**TASK DETAILS**
Whenever a line contains the string "left", copy it out of the entries.

**RECORDS FOR THIS TASK**

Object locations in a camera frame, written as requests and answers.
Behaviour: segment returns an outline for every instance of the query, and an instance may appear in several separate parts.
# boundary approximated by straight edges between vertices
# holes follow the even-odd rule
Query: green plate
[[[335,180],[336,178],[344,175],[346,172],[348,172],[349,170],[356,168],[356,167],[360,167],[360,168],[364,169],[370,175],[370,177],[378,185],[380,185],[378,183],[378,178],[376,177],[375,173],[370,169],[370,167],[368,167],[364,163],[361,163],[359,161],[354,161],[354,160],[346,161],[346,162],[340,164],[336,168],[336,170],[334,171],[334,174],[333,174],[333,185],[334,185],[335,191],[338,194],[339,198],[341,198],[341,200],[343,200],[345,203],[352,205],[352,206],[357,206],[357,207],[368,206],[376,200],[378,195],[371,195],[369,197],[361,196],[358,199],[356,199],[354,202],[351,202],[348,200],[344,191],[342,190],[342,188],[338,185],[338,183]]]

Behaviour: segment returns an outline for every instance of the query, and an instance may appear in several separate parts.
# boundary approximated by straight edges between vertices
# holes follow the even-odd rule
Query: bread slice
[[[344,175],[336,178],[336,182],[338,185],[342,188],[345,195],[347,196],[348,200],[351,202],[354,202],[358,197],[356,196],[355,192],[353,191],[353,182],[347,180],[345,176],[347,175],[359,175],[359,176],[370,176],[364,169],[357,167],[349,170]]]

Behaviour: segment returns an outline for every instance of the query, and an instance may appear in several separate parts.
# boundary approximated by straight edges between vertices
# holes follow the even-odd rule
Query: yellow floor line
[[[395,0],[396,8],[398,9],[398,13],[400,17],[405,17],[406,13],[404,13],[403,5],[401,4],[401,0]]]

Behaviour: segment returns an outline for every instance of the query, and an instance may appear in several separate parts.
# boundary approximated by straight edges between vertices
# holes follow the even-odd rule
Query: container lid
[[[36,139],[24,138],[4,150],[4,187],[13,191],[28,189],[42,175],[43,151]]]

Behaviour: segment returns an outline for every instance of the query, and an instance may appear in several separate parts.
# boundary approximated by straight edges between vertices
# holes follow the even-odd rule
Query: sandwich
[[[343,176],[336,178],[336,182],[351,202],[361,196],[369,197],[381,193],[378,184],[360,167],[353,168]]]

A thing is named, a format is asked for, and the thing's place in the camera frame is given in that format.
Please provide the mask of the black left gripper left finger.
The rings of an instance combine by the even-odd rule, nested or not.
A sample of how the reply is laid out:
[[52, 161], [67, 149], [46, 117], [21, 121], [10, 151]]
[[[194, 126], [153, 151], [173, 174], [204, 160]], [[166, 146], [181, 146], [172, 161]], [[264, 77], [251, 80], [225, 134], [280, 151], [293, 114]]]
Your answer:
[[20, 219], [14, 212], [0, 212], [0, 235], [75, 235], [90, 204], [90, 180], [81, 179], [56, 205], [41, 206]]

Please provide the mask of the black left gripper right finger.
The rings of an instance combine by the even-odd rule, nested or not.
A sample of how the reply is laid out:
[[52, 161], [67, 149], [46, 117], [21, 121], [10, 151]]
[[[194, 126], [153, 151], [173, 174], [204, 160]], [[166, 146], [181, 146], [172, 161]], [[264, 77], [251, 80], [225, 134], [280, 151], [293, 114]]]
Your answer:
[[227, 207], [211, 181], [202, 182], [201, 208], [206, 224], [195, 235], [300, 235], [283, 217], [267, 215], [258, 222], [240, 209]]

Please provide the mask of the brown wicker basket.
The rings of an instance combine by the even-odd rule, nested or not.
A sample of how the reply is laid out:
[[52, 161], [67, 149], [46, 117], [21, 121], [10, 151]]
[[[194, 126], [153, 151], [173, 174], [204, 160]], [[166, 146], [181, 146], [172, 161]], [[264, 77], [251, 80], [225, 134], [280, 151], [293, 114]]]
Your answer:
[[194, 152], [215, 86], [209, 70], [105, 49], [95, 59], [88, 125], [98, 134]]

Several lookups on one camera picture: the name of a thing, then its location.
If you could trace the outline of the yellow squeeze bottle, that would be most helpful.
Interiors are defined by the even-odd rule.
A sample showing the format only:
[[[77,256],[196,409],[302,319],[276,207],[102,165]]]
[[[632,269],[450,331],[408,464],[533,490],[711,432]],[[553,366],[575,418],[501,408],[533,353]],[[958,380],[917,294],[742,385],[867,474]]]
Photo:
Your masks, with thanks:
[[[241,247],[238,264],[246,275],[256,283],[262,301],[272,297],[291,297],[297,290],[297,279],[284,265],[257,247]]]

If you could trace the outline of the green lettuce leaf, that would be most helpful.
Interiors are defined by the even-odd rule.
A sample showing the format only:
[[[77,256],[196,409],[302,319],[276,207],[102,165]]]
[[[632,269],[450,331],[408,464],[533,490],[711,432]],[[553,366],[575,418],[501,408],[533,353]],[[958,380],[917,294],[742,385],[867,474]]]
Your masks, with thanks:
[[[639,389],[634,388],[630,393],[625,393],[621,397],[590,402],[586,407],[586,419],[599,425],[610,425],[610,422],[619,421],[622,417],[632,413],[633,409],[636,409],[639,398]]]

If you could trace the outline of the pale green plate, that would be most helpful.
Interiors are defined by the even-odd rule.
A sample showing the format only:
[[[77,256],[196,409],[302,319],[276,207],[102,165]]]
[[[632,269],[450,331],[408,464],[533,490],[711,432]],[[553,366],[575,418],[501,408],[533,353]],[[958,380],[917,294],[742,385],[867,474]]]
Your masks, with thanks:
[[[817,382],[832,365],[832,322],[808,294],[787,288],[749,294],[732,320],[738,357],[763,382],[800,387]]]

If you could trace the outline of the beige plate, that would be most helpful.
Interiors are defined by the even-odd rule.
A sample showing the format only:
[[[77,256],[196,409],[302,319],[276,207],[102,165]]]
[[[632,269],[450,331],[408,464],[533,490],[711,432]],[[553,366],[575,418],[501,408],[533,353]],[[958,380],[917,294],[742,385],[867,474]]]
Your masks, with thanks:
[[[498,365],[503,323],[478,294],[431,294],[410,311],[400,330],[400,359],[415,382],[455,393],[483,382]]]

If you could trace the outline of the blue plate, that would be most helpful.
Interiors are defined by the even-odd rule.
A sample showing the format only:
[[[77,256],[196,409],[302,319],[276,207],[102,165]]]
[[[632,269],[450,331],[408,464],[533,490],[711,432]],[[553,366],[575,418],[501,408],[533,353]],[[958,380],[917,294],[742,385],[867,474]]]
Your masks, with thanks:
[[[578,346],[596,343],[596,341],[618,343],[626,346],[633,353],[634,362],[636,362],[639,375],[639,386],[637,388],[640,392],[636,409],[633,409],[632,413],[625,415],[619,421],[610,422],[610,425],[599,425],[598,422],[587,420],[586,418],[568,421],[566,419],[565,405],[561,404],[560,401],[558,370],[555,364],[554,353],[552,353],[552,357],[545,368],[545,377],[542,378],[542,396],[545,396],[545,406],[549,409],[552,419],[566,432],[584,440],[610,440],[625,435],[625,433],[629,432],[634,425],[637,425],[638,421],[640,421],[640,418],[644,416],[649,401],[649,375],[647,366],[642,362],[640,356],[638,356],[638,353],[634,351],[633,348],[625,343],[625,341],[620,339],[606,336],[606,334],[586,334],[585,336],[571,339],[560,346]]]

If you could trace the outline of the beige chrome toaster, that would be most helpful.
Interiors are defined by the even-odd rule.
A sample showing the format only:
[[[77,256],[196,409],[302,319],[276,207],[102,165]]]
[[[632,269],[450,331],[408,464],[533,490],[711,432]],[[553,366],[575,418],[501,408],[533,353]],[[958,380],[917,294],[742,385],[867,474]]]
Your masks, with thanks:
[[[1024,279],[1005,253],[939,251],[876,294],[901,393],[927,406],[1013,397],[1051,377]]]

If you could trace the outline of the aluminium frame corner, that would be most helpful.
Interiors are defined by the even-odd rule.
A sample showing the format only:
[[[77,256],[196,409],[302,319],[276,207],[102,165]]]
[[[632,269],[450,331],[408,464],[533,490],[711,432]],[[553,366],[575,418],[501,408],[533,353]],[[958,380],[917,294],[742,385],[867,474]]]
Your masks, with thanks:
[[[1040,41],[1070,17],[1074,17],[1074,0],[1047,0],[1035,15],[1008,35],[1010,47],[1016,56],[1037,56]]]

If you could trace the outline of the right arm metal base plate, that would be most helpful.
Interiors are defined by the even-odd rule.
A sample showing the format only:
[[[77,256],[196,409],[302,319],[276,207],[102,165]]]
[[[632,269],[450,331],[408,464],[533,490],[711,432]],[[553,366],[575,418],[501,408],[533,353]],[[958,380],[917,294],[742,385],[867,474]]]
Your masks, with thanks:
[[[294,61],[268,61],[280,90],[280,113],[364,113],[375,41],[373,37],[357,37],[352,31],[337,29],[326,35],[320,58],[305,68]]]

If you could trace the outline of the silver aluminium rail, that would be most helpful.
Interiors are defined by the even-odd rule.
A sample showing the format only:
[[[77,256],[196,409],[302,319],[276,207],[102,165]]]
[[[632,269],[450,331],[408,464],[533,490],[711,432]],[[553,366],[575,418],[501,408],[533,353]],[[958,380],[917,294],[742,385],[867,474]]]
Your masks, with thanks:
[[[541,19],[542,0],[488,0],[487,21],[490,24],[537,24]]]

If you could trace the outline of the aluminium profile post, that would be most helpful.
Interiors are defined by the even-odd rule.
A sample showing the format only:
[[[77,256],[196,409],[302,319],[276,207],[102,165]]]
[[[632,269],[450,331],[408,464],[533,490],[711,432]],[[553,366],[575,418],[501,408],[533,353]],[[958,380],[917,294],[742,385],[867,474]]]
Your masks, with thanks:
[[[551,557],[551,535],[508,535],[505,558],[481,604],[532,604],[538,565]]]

**TASK SOLUTION**
Please provide the mask of the black left gripper left finger.
Please provide the mask of the black left gripper right finger.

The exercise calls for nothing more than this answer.